Re: How to structure a perl program to include and exclude files?
From: Kan Yabumoto (tech_at_xxcopy.com)
Date: 21 Jul 2004 23:23:10 -0700
Henry Law <email@example.com> wrote in message news:<firstname.lastname@example.org>...
> I'm implementing this in Perl but I recognise that there's a strong
> element of language independent program design in the question. Hope
> there's enough perlishness to keep me afloat.
> I am writing a Perl program which will process a file tree and allow
> the user to specify which directories and subdirectories are to be
> included or excluded. (Anyone who uses xxcopy in Win will know
> immediately what I mean). I plan to have the users describe the files
> to include and exclude by means of strict Perl regex's. So a control
> file might look something like this
> include /a # Do files in a and all subdirs
> exclude a/b/~?temp\d* # Except for temp files in a/b
> ... and so on. I haven't worked out the full grammar yet (do I allow
> indefinite series of include..exclude..include? I don't know). But
> I'm having more trouble with conceptualising how to write the program
> in Perl. Current idea is to write a recursive function to process all
> the files in a single directory, calling itself for sub-directories.
I think I can give you some advice on this issue since I've
been thinking of this issue many years.
Even though I'm extremely knowledgeable about XXCOPY, I'm not
sure exactly what you are trying to do. Are you trying to create
a perl script so that something similar to XXCOPY can be made
available in Linux (or other) environments?
Currently, XXCOPY's support for inclusion is very limited
(it accepts only variations in the "last name" (e.g.,
/IN:*.mp3 /IN:*.doc /IN:abc*). Other than this exception,
XXCOPY's file-selection mechanisms are all exclusive in nature.
There is good reason for this design. Exclusion specifiers
(in the form of date-range specifications, and filesize-specifications
in addition to file/directory pattern specifications) can all
be treated in an additive manner. As long as the file-selection
parameters (switches in XXCOPY command line) are exclusive
in nature, both the implementation and user-understanding
are very easy. Similar or dissimilar file-selection switches
won't contradict each other. They can overlap (some files
can be excluded for two or more reasons).
On the other hand, if you design a command rules that allow
both the exclusion and the inclusion, you really have to
decide which one will have the precedence over the other
since they are contradictory in nature (not only in the
definition of the command rule, but also for user understanding).
I think it is helpful to verbalize what you are trying to do
into plain English. If you can express what you (the user)

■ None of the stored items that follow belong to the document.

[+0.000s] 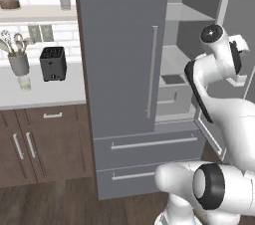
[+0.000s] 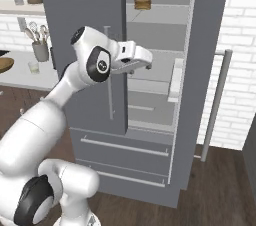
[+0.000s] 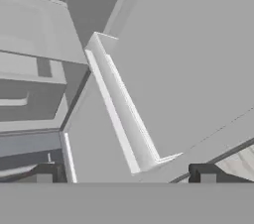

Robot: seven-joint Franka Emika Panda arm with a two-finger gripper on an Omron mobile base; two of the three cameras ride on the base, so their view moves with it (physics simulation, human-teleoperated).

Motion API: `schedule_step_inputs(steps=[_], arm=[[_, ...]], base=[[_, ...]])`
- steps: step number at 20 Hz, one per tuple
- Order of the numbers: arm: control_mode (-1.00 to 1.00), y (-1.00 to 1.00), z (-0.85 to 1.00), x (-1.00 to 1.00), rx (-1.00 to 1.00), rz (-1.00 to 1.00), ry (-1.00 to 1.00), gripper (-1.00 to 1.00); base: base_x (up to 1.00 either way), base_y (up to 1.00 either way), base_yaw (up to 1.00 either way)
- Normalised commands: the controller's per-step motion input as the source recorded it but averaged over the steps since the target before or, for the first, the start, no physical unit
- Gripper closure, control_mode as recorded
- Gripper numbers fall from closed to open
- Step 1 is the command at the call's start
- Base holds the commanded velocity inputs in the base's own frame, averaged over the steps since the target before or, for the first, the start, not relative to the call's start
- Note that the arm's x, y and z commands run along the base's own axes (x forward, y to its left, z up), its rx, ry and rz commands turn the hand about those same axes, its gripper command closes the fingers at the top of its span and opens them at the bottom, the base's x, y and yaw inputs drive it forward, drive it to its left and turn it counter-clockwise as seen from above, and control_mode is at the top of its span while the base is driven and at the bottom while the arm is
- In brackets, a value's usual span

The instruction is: Grab a lemon wedge from the fridge and one ice cube from the ice bowl, and put them in the glass of lemonade.

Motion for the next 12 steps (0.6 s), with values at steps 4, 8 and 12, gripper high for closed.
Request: schedule_step_inputs(steps=[4, 8, 12], arm=[[-1.0, 1.0, 0.0, -0.44, 0.14, 0.01, 0.0, -1.0], [-1.0, 1.0, -0.15, -0.19, 0.37, 0.06, 0.03, -1.0], [-1.0, 0.87, -0.39, 0.03, 0.55, 0.17, 0.04, -1.0]], base=[[0.0, 0.0, 0.0], [0.0, 0.0, 0.0], [0.0, 0.0, 0.0]])
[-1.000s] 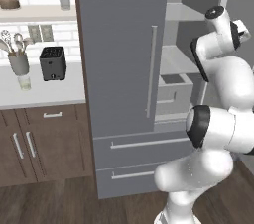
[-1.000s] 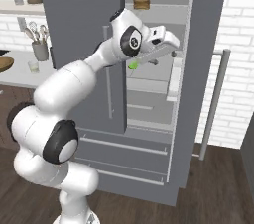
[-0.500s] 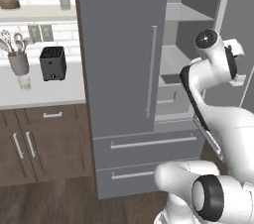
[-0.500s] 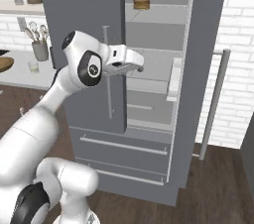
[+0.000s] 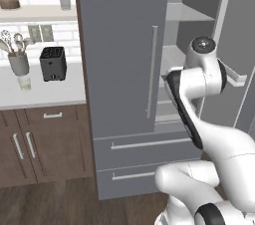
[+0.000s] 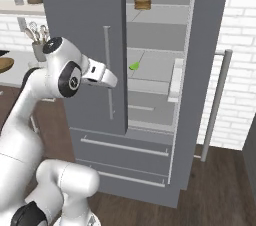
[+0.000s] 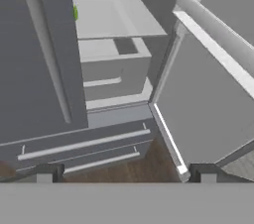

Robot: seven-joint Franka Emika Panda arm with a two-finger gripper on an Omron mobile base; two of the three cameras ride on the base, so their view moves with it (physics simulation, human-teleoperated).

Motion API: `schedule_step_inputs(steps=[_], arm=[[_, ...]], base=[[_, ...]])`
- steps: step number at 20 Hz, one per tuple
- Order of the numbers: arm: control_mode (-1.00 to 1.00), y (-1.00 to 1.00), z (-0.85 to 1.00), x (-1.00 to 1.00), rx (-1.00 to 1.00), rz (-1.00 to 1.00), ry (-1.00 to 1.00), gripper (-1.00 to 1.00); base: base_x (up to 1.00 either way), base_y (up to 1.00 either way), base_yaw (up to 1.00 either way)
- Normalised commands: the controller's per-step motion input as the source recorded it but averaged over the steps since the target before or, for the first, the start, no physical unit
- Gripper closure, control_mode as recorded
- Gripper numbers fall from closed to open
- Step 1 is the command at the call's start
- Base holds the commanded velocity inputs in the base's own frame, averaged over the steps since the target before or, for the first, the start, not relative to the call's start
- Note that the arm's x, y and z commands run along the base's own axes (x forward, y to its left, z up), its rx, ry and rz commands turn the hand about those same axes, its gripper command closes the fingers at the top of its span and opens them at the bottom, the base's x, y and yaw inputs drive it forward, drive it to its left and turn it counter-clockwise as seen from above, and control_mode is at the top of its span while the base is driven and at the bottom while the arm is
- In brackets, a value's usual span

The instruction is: Grab a lemon wedge from the fridge and one ice cube from the ice bowl, and put them in the glass of lemonade.

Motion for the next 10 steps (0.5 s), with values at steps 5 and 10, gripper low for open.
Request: schedule_step_inputs(steps=[5, 10], arm=[[-1.0, 0.2, -0.04, 0.65, 0.26, 0.17, 0.02, -1.0], [-1.0, 0.08, -0.08, 0.65, 0.01, 0.1, -0.02, -1.0]], base=[[0.0, 0.0, 0.0], [0.0, 0.0, 0.0]])
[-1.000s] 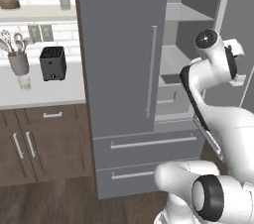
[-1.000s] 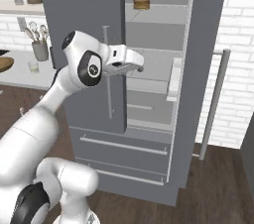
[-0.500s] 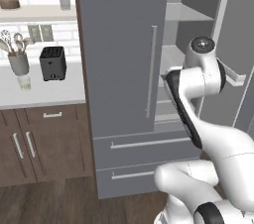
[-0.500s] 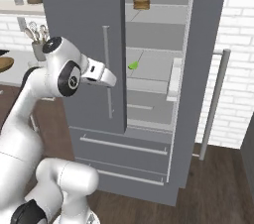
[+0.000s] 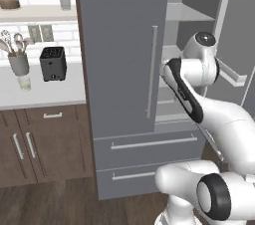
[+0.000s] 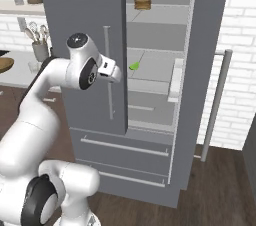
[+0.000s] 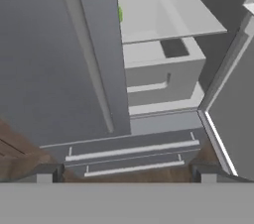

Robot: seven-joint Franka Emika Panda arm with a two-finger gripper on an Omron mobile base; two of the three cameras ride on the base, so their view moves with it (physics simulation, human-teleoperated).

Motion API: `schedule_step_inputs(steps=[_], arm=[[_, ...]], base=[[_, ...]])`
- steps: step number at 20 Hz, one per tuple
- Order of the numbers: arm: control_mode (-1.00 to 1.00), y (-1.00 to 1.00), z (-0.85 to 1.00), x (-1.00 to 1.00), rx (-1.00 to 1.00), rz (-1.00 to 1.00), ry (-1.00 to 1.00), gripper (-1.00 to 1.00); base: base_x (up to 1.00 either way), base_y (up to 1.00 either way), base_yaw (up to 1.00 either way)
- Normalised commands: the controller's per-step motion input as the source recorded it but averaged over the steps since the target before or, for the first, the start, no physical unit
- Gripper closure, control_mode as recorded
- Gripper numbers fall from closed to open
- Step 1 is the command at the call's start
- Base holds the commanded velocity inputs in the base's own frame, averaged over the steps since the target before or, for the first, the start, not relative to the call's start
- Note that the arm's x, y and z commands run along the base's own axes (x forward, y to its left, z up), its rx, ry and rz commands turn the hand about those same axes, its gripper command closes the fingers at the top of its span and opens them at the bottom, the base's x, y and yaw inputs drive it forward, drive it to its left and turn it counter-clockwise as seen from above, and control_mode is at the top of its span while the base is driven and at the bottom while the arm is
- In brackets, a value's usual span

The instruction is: Grab a lemon wedge from the fridge and one ice cube from the ice bowl, and put them in the glass of lemonade.

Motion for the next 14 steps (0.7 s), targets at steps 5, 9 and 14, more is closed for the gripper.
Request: schedule_step_inputs(steps=[5, 9, 14], arm=[[-1.0, 0.39, -0.26, 0.36, 0.0, 0.11, -0.05, -1.0], [-1.0, 0.09, -0.07, 0.58, 0.0, 0.04, -0.13, -1.0], [-1.0, 0.01, -0.09, 0.55, 0.0, 0.01, -0.24, -1.0]], base=[[0.0, 0.0, 0.0], [0.0, 0.0, 0.0], [0.0, 0.0, 0.0]])
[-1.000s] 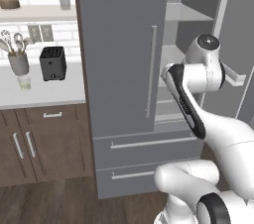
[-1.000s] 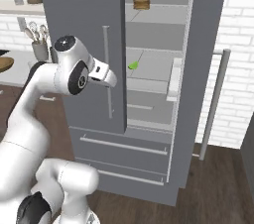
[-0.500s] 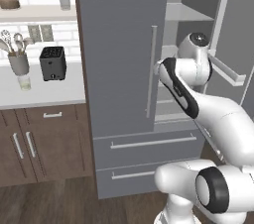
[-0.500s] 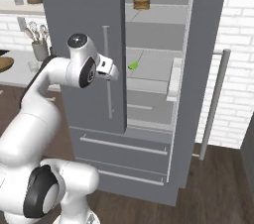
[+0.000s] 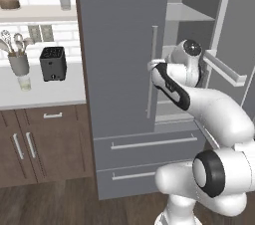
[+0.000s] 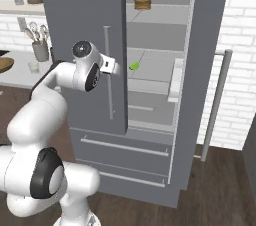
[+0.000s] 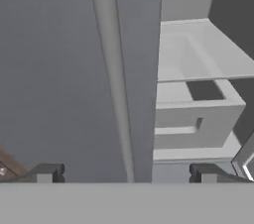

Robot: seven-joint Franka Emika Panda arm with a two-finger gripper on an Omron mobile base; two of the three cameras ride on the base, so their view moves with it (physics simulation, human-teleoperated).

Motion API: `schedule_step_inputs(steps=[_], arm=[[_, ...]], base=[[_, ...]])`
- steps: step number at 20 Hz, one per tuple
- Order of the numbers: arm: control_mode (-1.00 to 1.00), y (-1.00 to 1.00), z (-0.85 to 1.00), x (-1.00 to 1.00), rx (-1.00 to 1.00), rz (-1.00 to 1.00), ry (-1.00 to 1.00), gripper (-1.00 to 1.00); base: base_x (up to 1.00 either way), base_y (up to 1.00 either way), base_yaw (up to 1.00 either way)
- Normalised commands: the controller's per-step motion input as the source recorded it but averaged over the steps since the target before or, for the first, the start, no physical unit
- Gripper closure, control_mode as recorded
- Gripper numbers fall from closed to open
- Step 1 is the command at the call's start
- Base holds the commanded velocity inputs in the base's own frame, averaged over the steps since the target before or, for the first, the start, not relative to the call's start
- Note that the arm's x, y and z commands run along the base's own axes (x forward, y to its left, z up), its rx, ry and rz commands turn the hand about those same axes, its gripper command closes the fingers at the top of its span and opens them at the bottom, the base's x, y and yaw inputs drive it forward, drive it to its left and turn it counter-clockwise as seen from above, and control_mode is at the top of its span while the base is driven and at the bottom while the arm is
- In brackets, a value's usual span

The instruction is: Grab a lemon wedge from the fridge and one ice cube from the ice bowl, and put them in the glass of lemonade.

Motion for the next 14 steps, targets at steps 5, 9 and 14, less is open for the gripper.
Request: schedule_step_inputs(steps=[5, 9, 14], arm=[[-1.0, 0.1, -0.09, 0.6, 0.0, 0.0, -0.09, -1.0], [-1.0, 0.08, -0.02, 0.74, 0.0, 0.0, 0.0, -1.0], [-1.0, 0.0, -0.04, 0.88, 0.0, 0.0, 0.0, -1.0]], base=[[0.0, 0.0, 0.0], [0.0, 0.0, 0.0], [0.0, 0.0, 0.0]])
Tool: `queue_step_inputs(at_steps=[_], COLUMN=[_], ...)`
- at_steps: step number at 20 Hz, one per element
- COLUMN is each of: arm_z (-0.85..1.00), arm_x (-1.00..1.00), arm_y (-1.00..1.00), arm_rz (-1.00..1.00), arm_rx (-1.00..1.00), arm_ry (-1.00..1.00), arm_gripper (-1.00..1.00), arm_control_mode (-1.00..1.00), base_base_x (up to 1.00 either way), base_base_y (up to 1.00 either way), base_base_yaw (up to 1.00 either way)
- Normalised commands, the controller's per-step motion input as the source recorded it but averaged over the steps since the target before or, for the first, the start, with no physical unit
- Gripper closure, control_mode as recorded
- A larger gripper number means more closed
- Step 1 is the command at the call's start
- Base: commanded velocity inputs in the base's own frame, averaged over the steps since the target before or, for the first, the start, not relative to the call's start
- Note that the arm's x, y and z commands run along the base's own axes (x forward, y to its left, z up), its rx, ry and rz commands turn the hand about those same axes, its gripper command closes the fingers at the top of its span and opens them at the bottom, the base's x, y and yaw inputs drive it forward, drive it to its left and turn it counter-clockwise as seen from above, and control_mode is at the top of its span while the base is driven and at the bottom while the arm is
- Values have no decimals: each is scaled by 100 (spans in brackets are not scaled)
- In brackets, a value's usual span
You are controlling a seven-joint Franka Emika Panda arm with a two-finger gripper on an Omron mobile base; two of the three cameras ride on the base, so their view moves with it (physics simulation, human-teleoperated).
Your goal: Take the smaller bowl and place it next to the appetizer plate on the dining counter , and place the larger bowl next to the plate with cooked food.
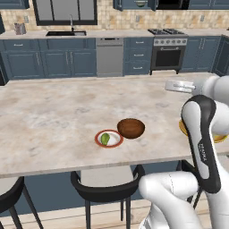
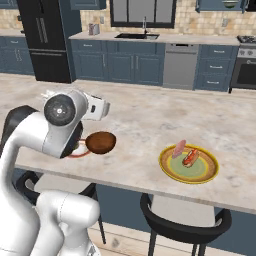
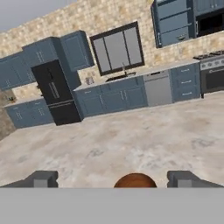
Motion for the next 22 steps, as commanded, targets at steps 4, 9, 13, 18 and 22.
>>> queue_step_inputs(at_steps=[4, 9, 13, 18, 22], arm_z=[29, 0, 0, 0, 0], arm_x=[-88, 0, 0, 0, 0], arm_y=[0, 0, 0, 0, 0], arm_rz=[0, 0, 0, 0, 0], arm_rx=[-15, 0, 0, 0, 0], arm_ry=[-15, 0, 0, 0, 0], arm_gripper=[-100, -100, -100, -100, -100], arm_control_mode=[-100, 100, 100, 100, 100], base_base_x=[0, -96, -71, -17, -6], base_base_y=[0, -42, -100, -100, -100], base_base_yaw=[0, -3, -8, -7, -5])
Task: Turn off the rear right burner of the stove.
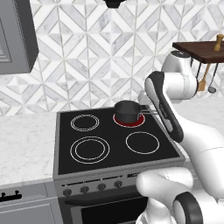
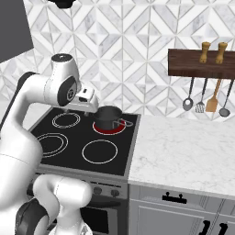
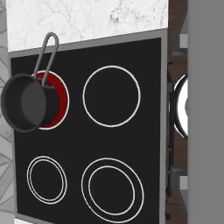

want to do and how you (the programmer) will implement and
document the program actions in plain English with clarity,
you may proceed. But, if you are confused of what you are
trying to achieve, you can't program it regardless of the
language you choose.
Let me go back to how XXCOPY presents its capability with
regard to the inclusion and exclusion. The truth is that
the inclusion feature in XXCOPY is really an exclusion
operation in disguise.
1. If there is no inclusion switch (/IN:...), XXCOPY will
not exclude anything.
xxcopy \src_dir\ ...
This is equivalent to
Which is really
xxcopy \src_dir\ /IN:*
2. If the source specifier contains the lastname pattern,
This is equivalent to
xxcopy \src_dir\ /X:(everything except *.mp3)
3. If the command contains two or more inclusion specifiers
xxcopy \src_dir\ /IN:*.mp3 /IN:*.jpg
This is equivalent to
xxcopy \src_dir\ /X:(everything except *.mp3 and *.jpg)
The above examples illustrate how XXCOPY transforms the
inclusion specifiers into exclusion actions inside.
As a matter of fact, date-specifier, size-specifier and
all other forms of file-selection mechanisms are treated
as exclusionary actions which can easily implemented
as "filters" here and there inside the program. Since
exclusion actions can be applied repeatedly without a
concern to precedence, etc. the implementation is
quite simple and the documentation is also straightforward.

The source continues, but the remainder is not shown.